## Source data
--- START ---

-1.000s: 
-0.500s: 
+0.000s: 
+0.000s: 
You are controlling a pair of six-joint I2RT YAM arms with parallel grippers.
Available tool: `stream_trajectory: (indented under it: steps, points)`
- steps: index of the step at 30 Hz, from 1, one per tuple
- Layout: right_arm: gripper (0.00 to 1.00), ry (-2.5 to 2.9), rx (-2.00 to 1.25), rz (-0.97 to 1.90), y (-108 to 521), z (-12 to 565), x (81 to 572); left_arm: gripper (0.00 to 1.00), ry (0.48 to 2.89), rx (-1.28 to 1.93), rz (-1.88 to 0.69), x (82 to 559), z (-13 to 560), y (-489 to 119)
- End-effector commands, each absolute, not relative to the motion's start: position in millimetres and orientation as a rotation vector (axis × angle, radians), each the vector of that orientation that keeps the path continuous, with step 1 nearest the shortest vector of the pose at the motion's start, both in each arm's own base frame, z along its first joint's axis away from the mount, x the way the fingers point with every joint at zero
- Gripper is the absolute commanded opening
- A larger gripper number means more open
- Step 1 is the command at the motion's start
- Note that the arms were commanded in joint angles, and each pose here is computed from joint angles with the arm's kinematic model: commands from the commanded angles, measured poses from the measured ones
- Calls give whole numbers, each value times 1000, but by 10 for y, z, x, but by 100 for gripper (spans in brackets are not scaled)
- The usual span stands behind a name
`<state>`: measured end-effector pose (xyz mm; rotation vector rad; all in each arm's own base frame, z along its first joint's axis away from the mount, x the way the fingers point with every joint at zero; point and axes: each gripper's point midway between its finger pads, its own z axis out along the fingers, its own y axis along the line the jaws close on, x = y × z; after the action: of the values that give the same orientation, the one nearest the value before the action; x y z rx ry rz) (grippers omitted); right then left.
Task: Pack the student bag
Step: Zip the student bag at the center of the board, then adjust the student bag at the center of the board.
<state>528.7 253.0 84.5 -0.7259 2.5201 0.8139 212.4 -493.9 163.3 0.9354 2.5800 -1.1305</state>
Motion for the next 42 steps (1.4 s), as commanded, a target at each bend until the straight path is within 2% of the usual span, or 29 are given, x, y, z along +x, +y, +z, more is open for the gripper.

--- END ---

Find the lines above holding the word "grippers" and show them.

## Worked solution
You are controlling a pair of six-joint I2RT YAM arms with parallel grippers.
`<state>`: measured end-effector pose (xyz mm; rotation vector rad; all in each arm's own base frame, z along its first joint's axis away from the mount, x the way the fingers point with every joint at zero; point and axes: each gripper's point midway between its finger pads, its own z axis out along the fingers, its own y axis along the line the jaws close on, x = y × z; after the action: of the values that give the same orientation, the one nearest the value before the action; x y z rx ry rz) (grippers omitted); right then left.

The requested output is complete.